Related Information: Chemical Sampling - Pyrethrum
Organic Methods Evaluation Branch
1. General Discussion
This evaluation was undertaken to determine the effectiveness of the OSHA Versatile Sampler containing
In the past, pyrethrum was collected on 37-mm glass fiber filters and the extracted samples were analyzed by HPLC with UV detection. (Ref. 5.4.) This current method specifies that the samples be analyzed by GC with an electron capture detector (ECD). The analytical detection limit for this procedure is three times lower than that of the HPLC procedure.
Pyrethrum is a naturally occurring insecticide found in the plant Chrysanthemum cinerariaefolium and its flowers. The active ingredients are pyrethrin I & II, cinerin I & II and jasmolin I & II. The dried flowers contain 0.9 to 1.3% pyrethrum. The crude extract contains 50-60% pyrethrum and is imported from several countries. The extract is diluted to 20%, which is the maximum concentration commercially available in the United States. Pyrethrum is oxidized on exposure to air, but has proven to be stable for long periods in water-based emulsions and in stabilized oil concentrates. (Ref. 5.5.) Synergistic compounds (such as piperonyl butoxide or N-octyl bicycloheptene dicarboximide), which enhance the effect of the pyrethrum on the insects, are present in the commercially available formulations of pyrethrum. (Ref. 5.6.)
The analytical conditions in this procedure separate pyrethrum into six peaks. Pyrethrin I & II are thermally degraded by the GC and are not used for the quantitation of pyrethrum. The jasmolin II peak is very small and is not used either. The other three peaks (cinerin I & II and jasmolin I) are well resolved. The areas of these three peaks are summed and the total is used for the quantitation of pyrethrum samples. This type of analytical approach is valid as long as the ratio of the various constituents of pyrethrum remain fairly constant. The relative concentration of the constituents of pyrethrum samples from three different sources was found to vary by about 6%.
1.1.2. Toxic effects (This section is for information only and should not be taken as the basis of OSHA policy.)

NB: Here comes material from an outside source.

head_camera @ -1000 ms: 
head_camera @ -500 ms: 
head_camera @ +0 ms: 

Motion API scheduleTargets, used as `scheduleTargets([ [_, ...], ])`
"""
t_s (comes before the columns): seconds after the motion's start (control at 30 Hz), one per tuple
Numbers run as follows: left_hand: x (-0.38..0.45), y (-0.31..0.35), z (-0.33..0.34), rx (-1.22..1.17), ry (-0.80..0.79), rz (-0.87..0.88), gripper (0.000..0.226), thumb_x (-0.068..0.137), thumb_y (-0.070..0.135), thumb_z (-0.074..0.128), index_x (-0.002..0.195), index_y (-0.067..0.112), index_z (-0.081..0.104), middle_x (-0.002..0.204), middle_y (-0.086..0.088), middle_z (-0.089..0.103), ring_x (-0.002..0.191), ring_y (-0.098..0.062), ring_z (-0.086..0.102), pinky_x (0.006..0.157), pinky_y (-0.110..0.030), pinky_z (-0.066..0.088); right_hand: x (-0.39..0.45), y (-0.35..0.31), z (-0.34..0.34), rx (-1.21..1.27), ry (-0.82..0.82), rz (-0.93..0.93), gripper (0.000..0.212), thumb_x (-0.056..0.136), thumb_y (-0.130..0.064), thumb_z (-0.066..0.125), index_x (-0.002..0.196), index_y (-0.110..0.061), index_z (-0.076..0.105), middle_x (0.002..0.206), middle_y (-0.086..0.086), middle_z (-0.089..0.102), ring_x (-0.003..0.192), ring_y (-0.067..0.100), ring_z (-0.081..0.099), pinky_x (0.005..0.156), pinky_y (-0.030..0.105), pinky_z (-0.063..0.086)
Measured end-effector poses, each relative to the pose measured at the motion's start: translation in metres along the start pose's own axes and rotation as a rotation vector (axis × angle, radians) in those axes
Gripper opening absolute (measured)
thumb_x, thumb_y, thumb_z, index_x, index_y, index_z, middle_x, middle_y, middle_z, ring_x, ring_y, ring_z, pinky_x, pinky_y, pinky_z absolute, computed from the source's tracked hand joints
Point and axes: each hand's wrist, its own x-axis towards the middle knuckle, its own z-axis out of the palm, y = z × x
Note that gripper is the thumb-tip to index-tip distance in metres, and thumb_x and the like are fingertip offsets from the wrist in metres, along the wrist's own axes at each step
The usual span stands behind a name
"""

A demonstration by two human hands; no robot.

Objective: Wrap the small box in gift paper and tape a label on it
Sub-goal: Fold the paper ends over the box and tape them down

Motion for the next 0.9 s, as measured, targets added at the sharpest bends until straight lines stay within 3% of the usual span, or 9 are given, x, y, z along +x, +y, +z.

The most common effect from skin exposure to pyrethrum, particularly on moist areas, is a rash. The rash may be associated with intense itching and blister formation. Hay fever-like symptoms, wheezing, and breathing difficulties may occur from exposure to pyrethrum by inhalation. An allergic reaction causing weakness and collapse may occur in sensitive individuals. Pyrethrum may irritate the eyes. (Ref. 5.7.)
1.1.3. Workplace exposure
Occupational exposure can occur during the formulation, distribution and application of pyrethrum. Because of its low toxicity, pyrethrum is used extensively in stock sprays, pet sprays, household sprays and aerosols, industrial sanitation sprays, and to protect stored food in warehouses. (Ref. 5.5.)
1.1.4. Physical properties and other descriptive information (Ref. 5.7. unless otherwise indicated)
The analyte air concentrations throughout this method are based on the recommended sampling and analytical parameters. All of the amounts listed below are for pyrethrum but the actual peaks analyzed were cinerin I & II and jasmolin I. The bulk material used in this evaluation was 20% pyrethrum.
1.2. Limit defining parameters
1.2.1. Detection limit of the analytical procedure
The detection limit of the analytical procedure is 0.014 ng per injection. This is the amount of analyte which gave a jasmolin I peak whose height is about 5 times the height of the baseline noise. (Section 4.1.)
1.2.2. Detection limit of the overall procedure
The detection limit of the overall procedure is 2.99 µg per sample (0.05 µg/m3). This is the amount of analyte spiked on the sampling device which allows recovery of an amount equivalent to the detection limit of the analytical procedure. (Section 4.2.)
1.2.3. Reliable quantitation limit
The reliable quantitation limit is 2.99 µg per sample (0.05 µg/m3). This is the smallest amount of analyte spiked on the sampling device which can be quantitated within the requirements of a recovery of at least 75% and a precision (±1.96 SD) of ±25% or better. (Section 4.3.)
The reliable quantitation limit and detection limits reported in the method are based upon optimization of the instrument for the smallest possible amount of the analyte. When the target concentration of the analyte is exceptionally higher than these limits, they may not be attainable at the routine operating parameters.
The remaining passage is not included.